■ What needs to be done
Please report each line in the material below that includes "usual".

■ Dataset content
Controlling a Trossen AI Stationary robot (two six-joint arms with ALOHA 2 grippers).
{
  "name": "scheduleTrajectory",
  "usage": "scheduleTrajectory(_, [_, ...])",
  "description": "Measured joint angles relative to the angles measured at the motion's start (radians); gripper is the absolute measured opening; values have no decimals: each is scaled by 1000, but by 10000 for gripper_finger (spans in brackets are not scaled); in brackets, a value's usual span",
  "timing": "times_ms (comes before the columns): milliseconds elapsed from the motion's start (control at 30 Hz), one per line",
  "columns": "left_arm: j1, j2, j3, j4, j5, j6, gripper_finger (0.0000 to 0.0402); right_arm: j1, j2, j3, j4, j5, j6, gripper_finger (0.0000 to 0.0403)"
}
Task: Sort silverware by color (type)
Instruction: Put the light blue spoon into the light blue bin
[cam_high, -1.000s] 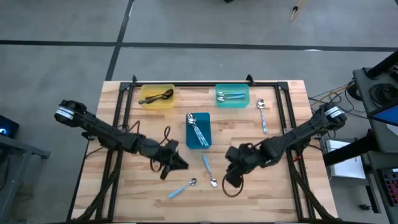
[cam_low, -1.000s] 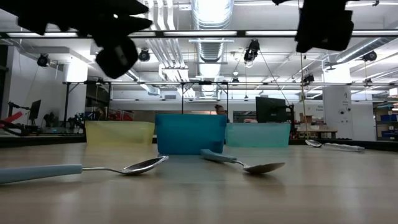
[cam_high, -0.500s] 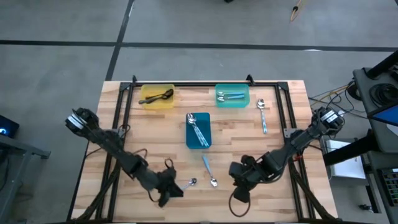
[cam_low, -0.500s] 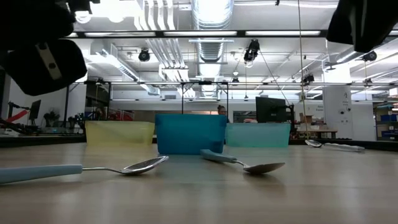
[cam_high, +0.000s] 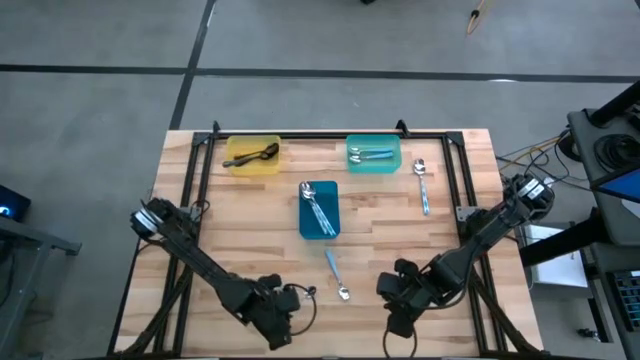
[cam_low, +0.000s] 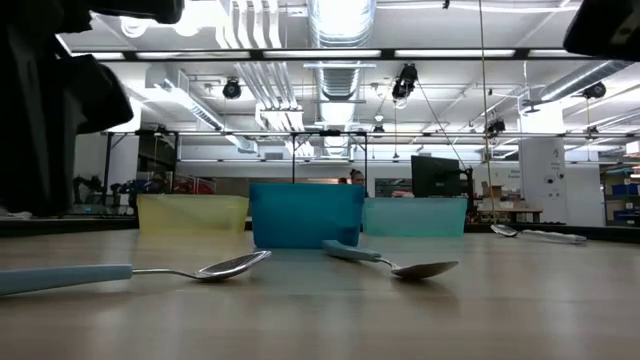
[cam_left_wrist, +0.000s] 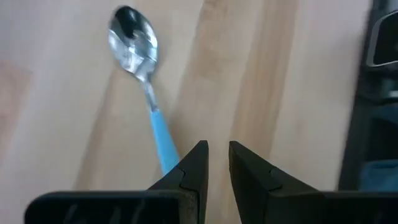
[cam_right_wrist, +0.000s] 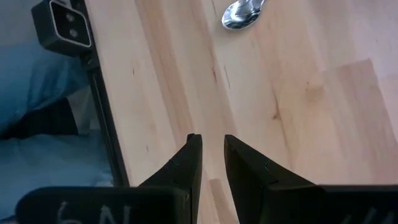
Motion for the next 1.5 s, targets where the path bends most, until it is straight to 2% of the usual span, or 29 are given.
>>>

■ Answer section
  "description": "Measured joint angles relative to the angles measured at the motion's start (radians); gripper is the absolute measured opening; values have no decimals: each is scaled by 1000, but by 10000 for gripper_finger (spans in brackets are not scaled); in brackets, a value's usual span",
Motion for the next 1.5 s, targets where the path bends most, until it is straight to 2% of the usual span, or 29 are given.

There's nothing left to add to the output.